Он уселся с таким злым и несчастным видом, что я попробовал было наладить отношения шуткой.
— Что, устал, Аманбай? — спросил я. — Он молчал. — Я тоже, — сказал я. — Твои гости не лучше моей коровы… Только вкусных вещей сегодня что-то было маловато! — Я засмеялся, но Аман на меня и не взглянул. — Ну, чего молчишь? Скажи еще спасибо, что сетка была не железная!
Тут он наконец посмотрел на меня, и глаза его зло сверкнули.
— Заткнись! — сказал он глухо.
Но я не стал обижаться.
— Эй, Аман! — сказал я. — Брось ты! Мы ж с тобой вдвоем, как два глаза, один без другого света не увидит!. Помиримся? Мы ж оба виноваты! Слышишь, Аман?
Он вроде смягчился и даже кивнул, но по-прежнему старался на меня не смотреть.
— Уходить отсюда надо, — буркнул он.
— Да у нас же ни денег, пи еды!
— Ну и что… Не умрем с голода по дороге. Здесь тоже не жирно кормят…
— Да, не объешься! — сказал я и снова засмеялся. Аман насупился. — Ну ладно, — сказал я. — Только что ж мы, с пустыми руками так и уйдем?
— А что ты придумаешь? Может, крышу сломаешь и усадьбу ограбишь?
— Ну, ограбить не ограблю, а за работу нам кое-что полагается… Только что бы взять?

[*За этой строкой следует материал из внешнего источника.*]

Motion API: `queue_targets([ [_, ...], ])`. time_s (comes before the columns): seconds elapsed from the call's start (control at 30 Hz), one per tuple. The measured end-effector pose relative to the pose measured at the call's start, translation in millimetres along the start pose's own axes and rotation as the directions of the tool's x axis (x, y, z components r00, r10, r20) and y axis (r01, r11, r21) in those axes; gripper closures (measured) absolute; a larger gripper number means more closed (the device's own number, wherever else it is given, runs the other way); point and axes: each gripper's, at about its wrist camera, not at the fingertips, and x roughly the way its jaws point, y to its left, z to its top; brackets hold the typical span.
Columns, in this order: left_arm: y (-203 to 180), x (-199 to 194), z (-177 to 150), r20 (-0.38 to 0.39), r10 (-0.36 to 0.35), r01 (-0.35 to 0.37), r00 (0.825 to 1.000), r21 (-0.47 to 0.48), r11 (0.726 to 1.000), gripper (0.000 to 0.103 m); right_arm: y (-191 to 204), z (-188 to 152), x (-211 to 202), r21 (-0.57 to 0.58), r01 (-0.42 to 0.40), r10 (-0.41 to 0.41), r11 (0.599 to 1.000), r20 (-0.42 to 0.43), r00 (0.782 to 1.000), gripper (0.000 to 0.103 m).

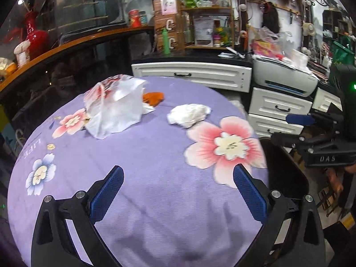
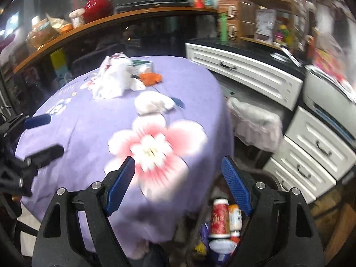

Как ни говори, а домла и ишан кое-чему меня научили. Я смотрел теперь на вещи, как в известной пословице: «все, что без хозяина, принадлежит афанди». Я стал внушать Аману, что, присвоив себе какое-нибудь хозяйское добро, мы только восстановим справедливость: разве он не натравил на нас эту проклятую корову, не предупредив ни словом? Наконец Аман согласился. Оставалось решить, что именно мы возьмем? Хватать любую дрянь тоже не имело смысла. И тут вдруг мне пришла в голову прекрасная мысль. Мы зарежем рябую корову!
Когда я предложил это Аману, у него даже глаза посветлели, так его обрадовала моя идея. По-моему, именно об этом он мечтал весь день, только боялся сам себе признаться.